§ WHAT THE TASK ASKS
Exact copy without images: repeat every entry as written.

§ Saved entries
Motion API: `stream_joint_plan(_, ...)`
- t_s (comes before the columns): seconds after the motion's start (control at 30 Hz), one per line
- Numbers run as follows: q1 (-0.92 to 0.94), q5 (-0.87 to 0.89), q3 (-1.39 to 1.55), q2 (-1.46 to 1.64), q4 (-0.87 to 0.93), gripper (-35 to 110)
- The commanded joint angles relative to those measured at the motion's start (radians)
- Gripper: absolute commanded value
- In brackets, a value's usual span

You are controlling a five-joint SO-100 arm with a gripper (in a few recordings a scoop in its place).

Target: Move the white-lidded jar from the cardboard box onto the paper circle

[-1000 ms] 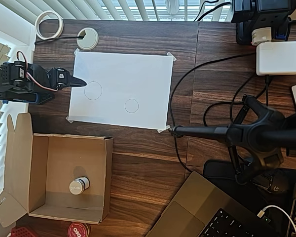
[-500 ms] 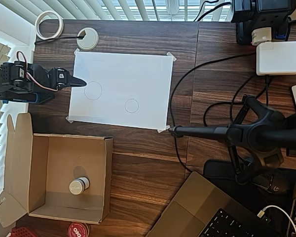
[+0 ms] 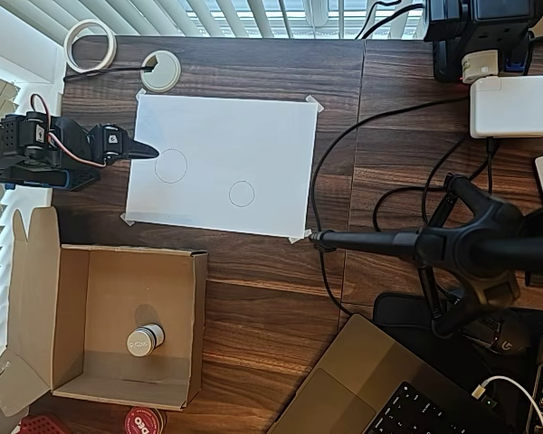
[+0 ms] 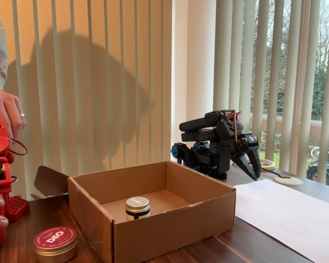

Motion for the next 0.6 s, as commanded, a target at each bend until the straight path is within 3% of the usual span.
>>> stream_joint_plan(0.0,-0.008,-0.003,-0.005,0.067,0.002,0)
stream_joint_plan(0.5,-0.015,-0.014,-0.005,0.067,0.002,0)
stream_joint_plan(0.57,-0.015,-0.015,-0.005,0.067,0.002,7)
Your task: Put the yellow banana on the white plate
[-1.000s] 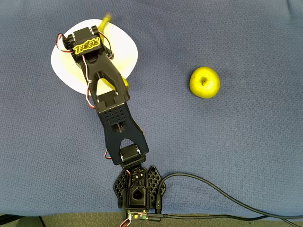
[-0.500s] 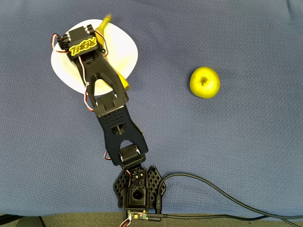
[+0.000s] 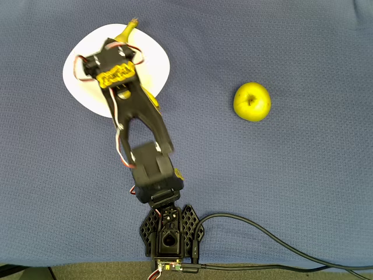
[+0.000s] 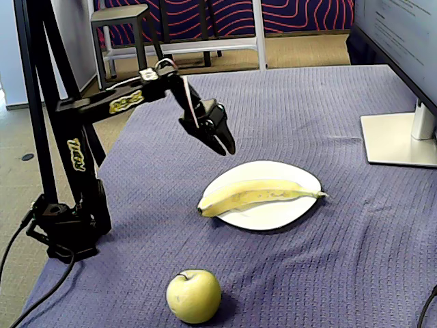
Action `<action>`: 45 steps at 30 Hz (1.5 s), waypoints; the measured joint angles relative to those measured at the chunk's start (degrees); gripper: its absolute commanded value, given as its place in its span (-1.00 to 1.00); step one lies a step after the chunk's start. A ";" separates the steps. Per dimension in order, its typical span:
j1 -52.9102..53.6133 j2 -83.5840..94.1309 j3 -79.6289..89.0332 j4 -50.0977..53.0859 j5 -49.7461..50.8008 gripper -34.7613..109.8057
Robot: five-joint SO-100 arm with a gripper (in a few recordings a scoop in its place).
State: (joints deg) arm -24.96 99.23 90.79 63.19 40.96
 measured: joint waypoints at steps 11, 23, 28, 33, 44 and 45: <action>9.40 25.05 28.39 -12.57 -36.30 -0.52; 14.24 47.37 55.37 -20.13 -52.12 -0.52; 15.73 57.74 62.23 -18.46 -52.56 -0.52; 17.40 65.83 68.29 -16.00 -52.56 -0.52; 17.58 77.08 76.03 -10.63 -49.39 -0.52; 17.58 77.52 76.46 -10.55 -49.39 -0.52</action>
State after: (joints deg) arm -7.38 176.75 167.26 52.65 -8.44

§ EXERCISE OUTPUT
Motion API: `stream_joint_plan(_, ...)`
- t_s (comes before the columns): seconds after the motion's start (control at 30 Hz), one per line
- Numbers run as follows: q1 (-0.92 to 0.94), q5 (-0.87 to 0.89), q3 (-1.39 to 1.55), q2 (-1.46 to 1.64), q4 (-0.87 to 0.93), gripper (-35 to 110)
- The commanded joint angles relative to those measured at the motion's start (radians)
- Gripper: absolute commanded value
- In brackets, a value's usual span

You are controlling a five-joint SO-100 arm with a gripper (in a few recordings a scoop in its place).

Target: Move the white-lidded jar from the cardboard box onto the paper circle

[-1000 ms] 
[-500 ms] 
[+0 ms] 
[+0 ms] 

Motion for the next 0.6 s, as commanded, a target at each bend until the straight path is within 3% of the usual span.
>>> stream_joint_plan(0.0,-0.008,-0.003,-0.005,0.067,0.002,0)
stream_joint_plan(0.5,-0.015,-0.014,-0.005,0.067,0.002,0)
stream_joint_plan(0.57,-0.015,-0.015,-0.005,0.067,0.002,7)
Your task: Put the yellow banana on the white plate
[-1.000s] 
[-0.500s] 
[+0.000s] 
[+0.000s] 
Action `<action>`: 45 steps at 30 Hz (1.5 s), waypoints; the measured joint angles relative to those measured at the chunk's start (degrees); gripper: its absolute commanded value, given as its place in its span (-1.00 to 1.00); step one lies a step after the chunk's start. A ";" separates the steps. Per dimension in order, its typical span:
j1 -52.9102..53.6133 j2 -83.5840..94.1309 j3 -79.6289..89.0332 j4 -50.0977..53.0859 j5 -49.7461..50.8008 gripper -34.7613..109.8057
Robot: five-joint SO-100 arm with a gripper (in a few recordings a scoop in its place).
State: (joints deg) arm -24.96 99.23 90.79 63.19 40.96
 measured: joint waypoints at steps 11, 23, 28, 33, 44 and 45: <action>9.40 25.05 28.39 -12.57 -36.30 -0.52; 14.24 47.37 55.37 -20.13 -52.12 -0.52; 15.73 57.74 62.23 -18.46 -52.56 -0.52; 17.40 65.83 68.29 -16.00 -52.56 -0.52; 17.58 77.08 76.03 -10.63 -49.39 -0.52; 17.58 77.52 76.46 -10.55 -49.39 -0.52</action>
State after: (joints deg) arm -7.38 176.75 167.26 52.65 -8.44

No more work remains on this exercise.